- [DESCRIPTION OF THE TASK]: Only the lines from the first line of the data through the line containing "right_arm: x, y, z, rx, ry, rz, gripper" belong in the answer, transcribed exactly; pictures do not.

(Collected data)
Segment Open

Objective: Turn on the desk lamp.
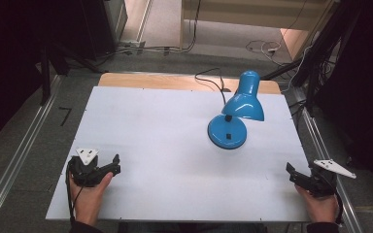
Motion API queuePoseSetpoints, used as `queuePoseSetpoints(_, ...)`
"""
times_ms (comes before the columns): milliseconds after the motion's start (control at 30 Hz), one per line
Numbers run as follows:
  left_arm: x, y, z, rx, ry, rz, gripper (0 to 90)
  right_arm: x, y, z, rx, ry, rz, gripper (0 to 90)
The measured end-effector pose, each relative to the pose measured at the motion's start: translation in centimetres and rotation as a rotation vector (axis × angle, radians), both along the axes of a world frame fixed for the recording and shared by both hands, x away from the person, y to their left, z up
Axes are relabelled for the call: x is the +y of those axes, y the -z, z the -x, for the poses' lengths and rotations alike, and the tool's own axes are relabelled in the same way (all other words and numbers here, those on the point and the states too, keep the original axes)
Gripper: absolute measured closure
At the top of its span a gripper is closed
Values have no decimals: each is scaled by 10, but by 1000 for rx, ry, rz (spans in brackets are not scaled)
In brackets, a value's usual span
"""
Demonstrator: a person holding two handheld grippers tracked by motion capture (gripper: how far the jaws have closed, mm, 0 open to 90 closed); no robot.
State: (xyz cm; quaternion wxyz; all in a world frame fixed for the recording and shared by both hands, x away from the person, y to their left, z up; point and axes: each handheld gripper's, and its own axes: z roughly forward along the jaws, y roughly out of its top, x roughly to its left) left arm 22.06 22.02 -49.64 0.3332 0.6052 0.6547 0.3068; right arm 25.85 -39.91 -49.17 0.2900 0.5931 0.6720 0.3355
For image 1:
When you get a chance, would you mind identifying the grey power strip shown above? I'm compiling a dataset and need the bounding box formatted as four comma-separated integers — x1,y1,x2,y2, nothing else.
119,39,147,55

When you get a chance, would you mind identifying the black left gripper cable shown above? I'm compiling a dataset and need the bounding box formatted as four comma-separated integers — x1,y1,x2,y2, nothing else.
64,160,85,225

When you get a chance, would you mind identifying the white floor cable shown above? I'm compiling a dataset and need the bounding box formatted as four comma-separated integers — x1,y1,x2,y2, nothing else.
245,39,284,67

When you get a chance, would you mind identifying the metal floor rail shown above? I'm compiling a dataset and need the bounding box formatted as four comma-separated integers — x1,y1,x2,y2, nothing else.
0,75,63,233
291,86,365,233

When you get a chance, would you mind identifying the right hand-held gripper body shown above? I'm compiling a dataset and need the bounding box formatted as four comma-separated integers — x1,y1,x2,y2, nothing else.
298,158,357,199

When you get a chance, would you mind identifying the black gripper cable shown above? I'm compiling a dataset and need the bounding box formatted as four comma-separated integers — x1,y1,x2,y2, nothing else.
64,160,85,225
333,190,345,225

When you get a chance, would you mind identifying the person's left hand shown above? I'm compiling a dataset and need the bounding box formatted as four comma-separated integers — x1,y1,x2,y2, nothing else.
69,171,115,227

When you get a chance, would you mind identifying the black lamp cable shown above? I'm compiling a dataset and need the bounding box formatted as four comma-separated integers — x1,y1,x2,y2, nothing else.
194,67,232,107

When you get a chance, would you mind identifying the black stand with cables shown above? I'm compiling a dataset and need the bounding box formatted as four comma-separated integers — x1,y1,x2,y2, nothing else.
261,0,367,117

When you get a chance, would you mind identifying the grey floor cable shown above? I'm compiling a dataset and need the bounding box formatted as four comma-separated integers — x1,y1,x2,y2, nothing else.
91,43,196,67

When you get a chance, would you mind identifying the person's right hand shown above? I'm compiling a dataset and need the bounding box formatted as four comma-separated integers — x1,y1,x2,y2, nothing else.
294,183,340,225

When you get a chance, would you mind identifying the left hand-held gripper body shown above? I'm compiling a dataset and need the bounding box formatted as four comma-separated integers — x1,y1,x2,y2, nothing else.
67,148,113,188

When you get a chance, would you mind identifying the light wooden furniture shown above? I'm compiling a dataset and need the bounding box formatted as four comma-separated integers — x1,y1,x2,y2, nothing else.
179,0,339,62

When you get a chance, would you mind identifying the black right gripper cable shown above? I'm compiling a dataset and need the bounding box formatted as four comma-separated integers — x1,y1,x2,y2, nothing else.
333,190,345,225

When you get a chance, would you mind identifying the blue desk lamp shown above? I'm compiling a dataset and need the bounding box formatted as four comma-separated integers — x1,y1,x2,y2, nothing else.
206,70,266,150

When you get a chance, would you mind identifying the black metal stand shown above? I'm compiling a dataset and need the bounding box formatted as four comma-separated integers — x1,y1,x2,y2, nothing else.
39,42,52,107

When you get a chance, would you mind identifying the black cabinet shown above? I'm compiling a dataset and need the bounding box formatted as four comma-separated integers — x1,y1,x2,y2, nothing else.
76,0,129,62

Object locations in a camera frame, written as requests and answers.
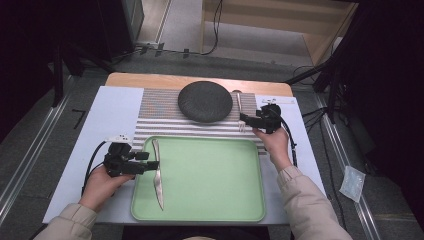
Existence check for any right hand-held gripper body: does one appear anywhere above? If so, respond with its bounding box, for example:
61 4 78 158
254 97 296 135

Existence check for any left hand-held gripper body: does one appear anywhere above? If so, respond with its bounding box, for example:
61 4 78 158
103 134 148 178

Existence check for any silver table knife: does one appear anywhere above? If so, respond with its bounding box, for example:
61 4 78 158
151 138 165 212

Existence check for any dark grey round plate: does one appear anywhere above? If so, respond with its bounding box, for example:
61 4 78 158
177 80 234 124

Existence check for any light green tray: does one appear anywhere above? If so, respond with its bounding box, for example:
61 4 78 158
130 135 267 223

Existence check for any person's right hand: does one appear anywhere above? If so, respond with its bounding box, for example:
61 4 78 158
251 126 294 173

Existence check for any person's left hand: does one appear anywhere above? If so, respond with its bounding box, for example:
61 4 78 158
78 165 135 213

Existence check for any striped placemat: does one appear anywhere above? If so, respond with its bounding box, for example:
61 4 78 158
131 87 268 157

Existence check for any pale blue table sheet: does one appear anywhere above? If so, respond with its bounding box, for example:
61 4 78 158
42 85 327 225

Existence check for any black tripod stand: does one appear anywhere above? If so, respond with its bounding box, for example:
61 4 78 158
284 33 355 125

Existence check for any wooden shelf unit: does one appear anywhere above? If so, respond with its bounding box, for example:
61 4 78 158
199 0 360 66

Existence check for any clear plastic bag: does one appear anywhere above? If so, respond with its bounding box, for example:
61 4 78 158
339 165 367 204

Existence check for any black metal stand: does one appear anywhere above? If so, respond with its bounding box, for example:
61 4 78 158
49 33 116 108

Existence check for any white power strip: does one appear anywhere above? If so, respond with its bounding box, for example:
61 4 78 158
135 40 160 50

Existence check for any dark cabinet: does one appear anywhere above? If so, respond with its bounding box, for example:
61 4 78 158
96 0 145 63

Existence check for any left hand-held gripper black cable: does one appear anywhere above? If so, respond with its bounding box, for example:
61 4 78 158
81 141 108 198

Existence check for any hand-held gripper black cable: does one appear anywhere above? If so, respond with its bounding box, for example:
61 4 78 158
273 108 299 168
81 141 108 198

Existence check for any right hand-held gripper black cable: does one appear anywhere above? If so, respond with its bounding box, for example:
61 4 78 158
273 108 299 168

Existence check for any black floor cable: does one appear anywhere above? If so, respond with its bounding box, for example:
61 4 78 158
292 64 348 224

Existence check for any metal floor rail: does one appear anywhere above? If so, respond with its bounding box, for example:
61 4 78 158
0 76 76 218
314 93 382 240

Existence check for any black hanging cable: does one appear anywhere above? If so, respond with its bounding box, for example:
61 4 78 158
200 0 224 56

Segment Closed

- [RESPONSE AREA]:
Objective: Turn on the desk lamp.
Motion API queuePoseSetpoints, used as `queuePoseSetpoints(_, ...)`
"""
times_ms (comes before the columns): milliseconds after the motion's start (control at 30 Hz), one per line
Numbers run as follows:
  left_arm: x, y, z, rx, ry, rz, gripper (0 to 90)
  right_arm: x, y, z, rx, ry, rz, gripper (0 to 90)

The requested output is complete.